The first option is straighforward to resolve on the network, but creates two
problems: it precludes that this repository can be used for anything else than
storing the identity document (or else, the semantics of projects vs. identities
become unclear), and we need to maintain and inspect remote-tracking branches
for every device which signs the document.

The second option is also straightforward, but since the identity document does
not say anything about the project, the subject may appear under more than one
project. In addition, every device must be tracked.

The third option abstracts away the repository backend, but then we need a
custom wire format to transmit the history, and in addition provide a mapping to
materialise that into a repository format for the owner to edit. Or invent a
custom editable, transmittable, and history-preserving format altogether.

Of these, I’d still favor the second option, because it does not change anything
about the discovery and replication protocol we already employ. Also,
project-relative and absolute references are both possible (well, if we allow
$self in a project metadata document). Since the identifier is stable, it is
trivial to maintain a persistent index locally in order to determine the most
recent seen revision across all locally-tracked projects.

While I’m still going through the rest of this reply making sure I understand the individual arguments. I’m a little bit fuzzy on what you mean by the above. What primitive are you referring to?

I think @mmassi brought up that distributing (and discovering) the identity doc could be decoupled from repositories (projects). So, either QUERY(userid) -> [network address], or QUERY(userid) -> [identity doc] (a list because different peers may respond with different revisions, and we have to pick one). I tried working through this towards the end of the post, and found that it would circle us back to solving the same problems as with projects, but with a different API.

Maybe there are good arguments for this API, but currently it seems to me that it would be implemented in terms of the same primitives we have for projects, so I count roughtly the same number of indirections :slight_smile:

1 Like

Just making a note on this. It may be awkward to teach git to sign with device keys, but I think we could also consider using radicle-link to sign commits via libgit2/git2’s commit_signed function.

This makes sense, thanks :slight_smile:

Are you saying that a project must allow all of a user’s devices as maintainers of the project? If so why is that? I can’t follow the argument here :slight_smile:

So many good points!

There are just a few things I either disagree with, or don’t fully understand.

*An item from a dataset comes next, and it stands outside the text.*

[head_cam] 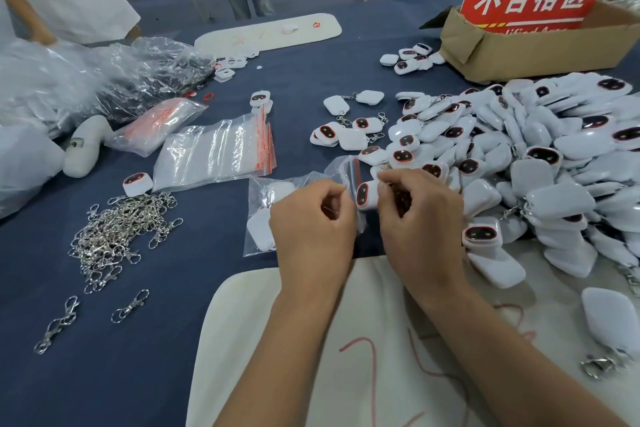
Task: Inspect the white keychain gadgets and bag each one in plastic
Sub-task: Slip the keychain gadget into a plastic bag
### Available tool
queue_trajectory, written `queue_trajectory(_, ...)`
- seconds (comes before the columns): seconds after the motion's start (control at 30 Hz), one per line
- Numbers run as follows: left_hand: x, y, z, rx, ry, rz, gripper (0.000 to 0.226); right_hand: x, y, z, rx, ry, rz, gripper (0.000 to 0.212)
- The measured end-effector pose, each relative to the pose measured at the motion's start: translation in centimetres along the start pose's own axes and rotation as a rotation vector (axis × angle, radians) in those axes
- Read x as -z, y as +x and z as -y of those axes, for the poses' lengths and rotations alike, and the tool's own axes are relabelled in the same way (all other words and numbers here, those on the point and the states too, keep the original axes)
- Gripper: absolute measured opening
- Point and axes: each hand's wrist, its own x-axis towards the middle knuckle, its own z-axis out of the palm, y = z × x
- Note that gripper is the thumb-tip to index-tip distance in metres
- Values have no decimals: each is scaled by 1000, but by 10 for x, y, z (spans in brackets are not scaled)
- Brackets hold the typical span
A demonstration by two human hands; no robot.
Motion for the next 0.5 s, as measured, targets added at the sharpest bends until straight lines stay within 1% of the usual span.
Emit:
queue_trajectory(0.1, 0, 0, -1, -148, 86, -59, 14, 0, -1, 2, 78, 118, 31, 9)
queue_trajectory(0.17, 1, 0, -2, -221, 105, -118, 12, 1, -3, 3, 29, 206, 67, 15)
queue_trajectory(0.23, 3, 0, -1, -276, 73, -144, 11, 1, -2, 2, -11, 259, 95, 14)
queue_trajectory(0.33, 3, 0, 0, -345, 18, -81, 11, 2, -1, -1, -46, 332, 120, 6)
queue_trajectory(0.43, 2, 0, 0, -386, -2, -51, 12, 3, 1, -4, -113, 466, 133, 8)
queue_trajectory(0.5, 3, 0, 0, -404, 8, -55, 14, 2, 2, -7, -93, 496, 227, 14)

About user IDs and device IDs

I agree that a device IDs can represent a user.

But, while a device represents a user, the device is not the user, and the device identity is distinct from the user identity.

More specifically:

  • In radicle if we receive data from a device we assume that the data has been authored by the device owner (a radicle user): it has been signed with the device private key, therefore and we assume that the device owner did put that data in the device git repo.

  • However we should not use the device key as the user ID: devices come and go but the use ID is supposed to be long lived and independent from them.

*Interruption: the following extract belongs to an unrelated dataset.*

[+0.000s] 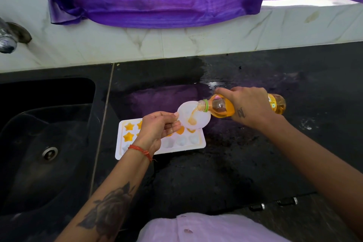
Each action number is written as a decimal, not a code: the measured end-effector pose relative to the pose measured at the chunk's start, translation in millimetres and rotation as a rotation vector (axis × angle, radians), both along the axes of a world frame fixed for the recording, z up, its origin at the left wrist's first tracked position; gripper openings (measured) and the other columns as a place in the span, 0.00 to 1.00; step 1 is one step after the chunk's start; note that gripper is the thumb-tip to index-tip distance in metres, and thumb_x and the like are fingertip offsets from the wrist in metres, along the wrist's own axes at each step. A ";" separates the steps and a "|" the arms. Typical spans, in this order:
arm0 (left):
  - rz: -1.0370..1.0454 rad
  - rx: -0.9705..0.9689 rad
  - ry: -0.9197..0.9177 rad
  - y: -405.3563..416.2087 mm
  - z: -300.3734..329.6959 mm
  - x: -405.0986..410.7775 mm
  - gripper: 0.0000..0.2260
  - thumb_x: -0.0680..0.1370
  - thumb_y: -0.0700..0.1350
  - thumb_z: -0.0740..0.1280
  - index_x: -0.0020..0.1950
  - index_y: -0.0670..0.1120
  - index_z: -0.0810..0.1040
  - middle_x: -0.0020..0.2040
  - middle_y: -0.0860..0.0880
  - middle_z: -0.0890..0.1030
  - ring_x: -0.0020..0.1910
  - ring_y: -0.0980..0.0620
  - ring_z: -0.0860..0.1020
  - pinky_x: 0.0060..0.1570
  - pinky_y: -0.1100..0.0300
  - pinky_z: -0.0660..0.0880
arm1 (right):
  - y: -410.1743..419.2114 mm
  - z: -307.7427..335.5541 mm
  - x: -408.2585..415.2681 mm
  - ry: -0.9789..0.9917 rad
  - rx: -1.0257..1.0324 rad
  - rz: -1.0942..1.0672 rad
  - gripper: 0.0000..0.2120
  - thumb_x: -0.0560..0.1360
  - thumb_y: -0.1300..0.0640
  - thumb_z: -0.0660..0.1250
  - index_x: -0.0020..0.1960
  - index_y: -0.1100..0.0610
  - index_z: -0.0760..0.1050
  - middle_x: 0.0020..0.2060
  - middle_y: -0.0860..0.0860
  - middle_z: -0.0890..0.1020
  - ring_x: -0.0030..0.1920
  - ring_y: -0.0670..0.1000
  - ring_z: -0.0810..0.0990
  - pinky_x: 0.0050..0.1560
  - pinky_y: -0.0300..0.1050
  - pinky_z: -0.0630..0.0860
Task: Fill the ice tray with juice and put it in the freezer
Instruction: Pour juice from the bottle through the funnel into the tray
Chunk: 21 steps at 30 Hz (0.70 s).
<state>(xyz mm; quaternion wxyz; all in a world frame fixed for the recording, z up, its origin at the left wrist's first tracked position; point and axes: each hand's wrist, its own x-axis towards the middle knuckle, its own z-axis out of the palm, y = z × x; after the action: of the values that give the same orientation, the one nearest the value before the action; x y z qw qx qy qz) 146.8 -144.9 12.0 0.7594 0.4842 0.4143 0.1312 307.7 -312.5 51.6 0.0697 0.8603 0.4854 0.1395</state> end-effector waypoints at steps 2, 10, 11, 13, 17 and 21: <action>-0.001 0.000 0.000 0.0 0.4 -0.6 0.01 0.71 0.35 0.71 0.41 0.37 0.80 0.28 0.46 0.83 0.28 0.53 0.82 0.28 0.65 0.78 | 0.4 -0.3 -0.2 0.013 0.008 -0.006 0.28 0.70 0.46 0.71 0.67 0.41 0.63 0.45 0.49 0.82 0.43 0.56 0.81 0.35 0.42 0.65; 0.009 0.005 -0.021 1.8 3.7 -5.8 0.02 0.72 0.34 0.70 0.40 0.38 0.79 0.27 0.47 0.83 0.27 0.54 0.82 0.28 0.66 0.77 | 4.8 9.2 -9.1 0.120 0.042 -0.013 0.29 0.69 0.46 0.71 0.65 0.40 0.63 0.45 0.48 0.81 0.45 0.56 0.80 0.36 0.43 0.63; 0.011 0.005 -0.026 2.3 4.2 -7.4 0.02 0.72 0.34 0.70 0.39 0.38 0.79 0.27 0.48 0.83 0.27 0.54 0.82 0.28 0.66 0.77 | 6.0 10.9 -11.0 0.132 0.043 -0.009 0.29 0.69 0.46 0.71 0.66 0.40 0.63 0.45 0.48 0.81 0.45 0.56 0.80 0.36 0.43 0.63; 0.019 0.007 -0.032 4.2 5.5 -11.9 0.03 0.72 0.34 0.70 0.39 0.38 0.79 0.28 0.48 0.83 0.27 0.54 0.82 0.28 0.66 0.77 | 9.1 14.4 -15.5 0.153 0.052 0.005 0.29 0.68 0.49 0.71 0.65 0.40 0.63 0.46 0.49 0.81 0.46 0.57 0.80 0.37 0.43 0.63; 0.055 0.009 -0.038 11.6 9.4 -27.1 0.03 0.72 0.34 0.70 0.38 0.38 0.78 0.28 0.48 0.83 0.27 0.54 0.82 0.28 0.66 0.77 | 20.1 18.7 -28.6 0.158 0.050 0.051 0.29 0.68 0.50 0.70 0.65 0.41 0.64 0.46 0.49 0.81 0.46 0.56 0.79 0.36 0.43 0.62; 0.110 0.039 -0.022 24.0 13.6 -50.2 0.02 0.71 0.34 0.70 0.39 0.37 0.79 0.27 0.47 0.82 0.27 0.54 0.82 0.28 0.66 0.78 | 36.7 20.6 -40.9 0.162 0.067 0.104 0.25 0.70 0.46 0.68 0.64 0.41 0.64 0.45 0.49 0.81 0.45 0.56 0.80 0.36 0.42 0.63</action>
<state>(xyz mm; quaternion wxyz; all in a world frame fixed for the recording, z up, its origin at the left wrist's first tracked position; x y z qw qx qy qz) 96.6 -120.9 25.7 0.7461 0.4739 0.4292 0.1861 266.8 -275.8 72.3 -0.0061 0.8444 0.5283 0.0890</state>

About using git signatures

I am not sure we should mandate git commit signatures in radicle.

In a past conversation with @kim it turned out that a device that “owns” a branch should be able to serve a signature of the branch tip at any point in time, and a device that “mirrors” a branch should be able to relay those signatures, but we should neither insert nor require those signatures at the git commit level.

About actual user IDs

About what bit sequence to use as a user ID, thanks to @kim I am convinced that this is exactly the same problem as identifying a project.

Actually the parallel is remarkably similar.

With projects we have different parts that work together:

  • a project ID (the hash of the initial commit that introduced the project metadata) into the repo

  • one or more git repositories that contain or track the project

  • the project metadata file (project.json)

  • the git branch that actually contains the project source tree

In radicle given a project ID we can find git repositories that contain it, and this is the “resolution” phase.

Given a repo we find the project.json inside it, and given the project.json we see which is the master branch and, which is even more relevant here, who owns the project.

Anybody can track the project and publish copies of it, but only owners can change the metadata (a new project.json revision without proper signatures would be invalid).

A user.json metadata file, in this sense, is similar to a project.json file: it uniquely describes an “entity” (in this case a user and not a project), and provides information on who owns this entity, in the form of attestations (this is like DID in spirit).

The basic attestation we can support is a public key, where the ownership of the corresponding private key is done with a signature.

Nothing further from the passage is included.